Michael Connor was in the Basin Tuesday to meet with regional Bureau officials and others and view parts of the Klamath Reclamation Project’s infrastructure.
Following are his responses to questions about the restoration agreement and its impact on the Project:
Q: What would be the impact to the Project’s water supplies in the interim before the restoration agreement is fully implemented? What about in the long term?
A: Connor said the restoration agreement provides a number of tools to help manage water until the document is fully implemented, including committing more resources to the region and working with irrigators to develop a water management plan.
“We’ll have more at our discretion,” he said.
The long-term approach would involve stakeholders and other experts using scientific data to determine how much water is needed for fisheries, the lake and irrigation, and irrigators would have to be part of that process.
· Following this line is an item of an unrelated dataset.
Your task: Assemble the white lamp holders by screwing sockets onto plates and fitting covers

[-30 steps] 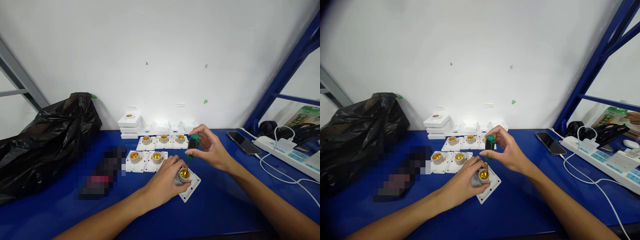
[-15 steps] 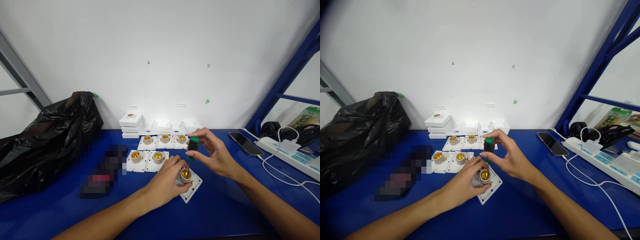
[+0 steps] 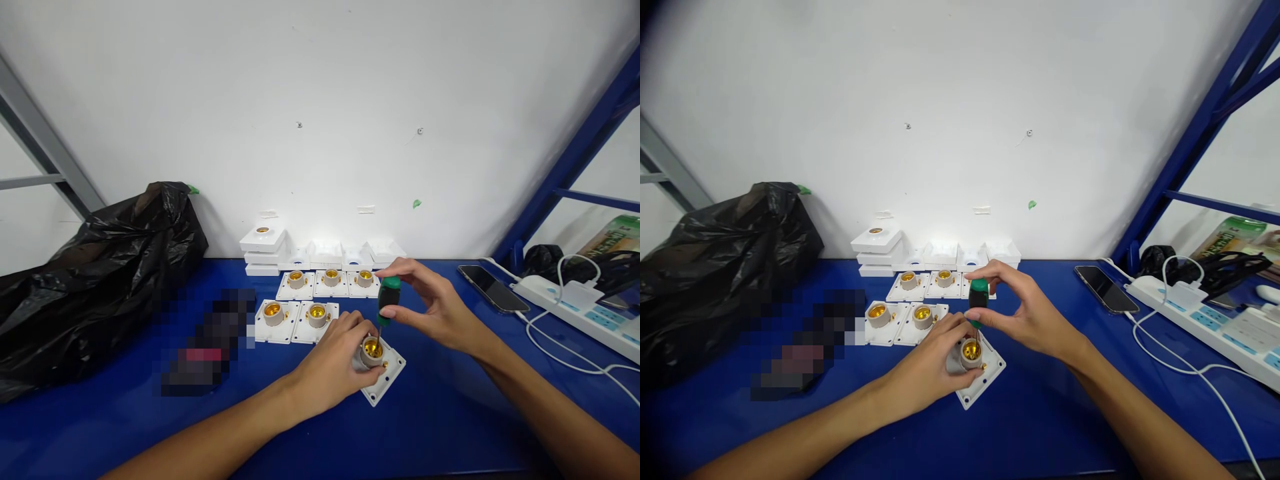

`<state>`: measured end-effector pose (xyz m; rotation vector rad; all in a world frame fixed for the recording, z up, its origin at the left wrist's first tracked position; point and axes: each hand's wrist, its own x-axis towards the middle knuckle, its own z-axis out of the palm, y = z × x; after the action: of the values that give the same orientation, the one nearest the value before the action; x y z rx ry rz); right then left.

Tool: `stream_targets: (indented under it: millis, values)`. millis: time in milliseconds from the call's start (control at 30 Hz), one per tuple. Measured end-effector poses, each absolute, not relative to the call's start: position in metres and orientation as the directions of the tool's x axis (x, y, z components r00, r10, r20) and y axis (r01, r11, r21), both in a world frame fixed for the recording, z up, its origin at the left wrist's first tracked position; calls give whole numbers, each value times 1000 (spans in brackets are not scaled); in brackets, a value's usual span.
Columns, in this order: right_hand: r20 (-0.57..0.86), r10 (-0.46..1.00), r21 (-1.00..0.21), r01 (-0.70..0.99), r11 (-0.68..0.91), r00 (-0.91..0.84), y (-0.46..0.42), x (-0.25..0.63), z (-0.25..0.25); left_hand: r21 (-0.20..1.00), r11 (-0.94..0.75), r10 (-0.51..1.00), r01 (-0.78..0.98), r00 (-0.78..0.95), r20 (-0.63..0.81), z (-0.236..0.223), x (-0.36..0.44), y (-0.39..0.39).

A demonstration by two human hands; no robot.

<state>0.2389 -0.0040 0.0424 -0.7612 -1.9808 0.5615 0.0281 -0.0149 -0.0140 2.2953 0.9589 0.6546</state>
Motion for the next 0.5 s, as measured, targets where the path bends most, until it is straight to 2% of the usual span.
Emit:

That process will create more certainty for the water supply, he said.
Q: How does this restoration agreement compare to others concluded throughout the West?
A: Connor said the document is complicated and is uniquely designed to work for the Klamath Basin.
“It’s complex, but a lot of others have been complex,” he said.
He noted that water settlements in Arizona and other places have involved issues such as affordable power and even the need to turn more control of water resources to local agencies, as the restoration agreement calls for.
Q: This agreement will require a lot of funding. What is the likelihood that appropriations in the required amounts will actually occur?
A:Connor said securing funding for efforts such as this are always tough, but he said his office has already had conversations with President Barack Obama’s administration and is eager to start speaking to Congress about it.
Congress found creative ways to fund legislation in the past, and he is confident a similar arrangement can be found for the restoration agreement.
He noted that none of the other water settlements the Bureau was involved with failed because of lack of funding. Instead, failure came because something else fell through during implementation.
Q: The restoration agreement is a 50-year contract. Do you see it being renewed 50 years down the road? Why or why not?
A: “Fifty years is a long time and speculation on my part to say what will happen,” Connor said.
But aspects of the agreement will last beyond that 50-year time frame, he added, and if the agreement works like it should, those involved will view it as valuable tool and want to see it continue.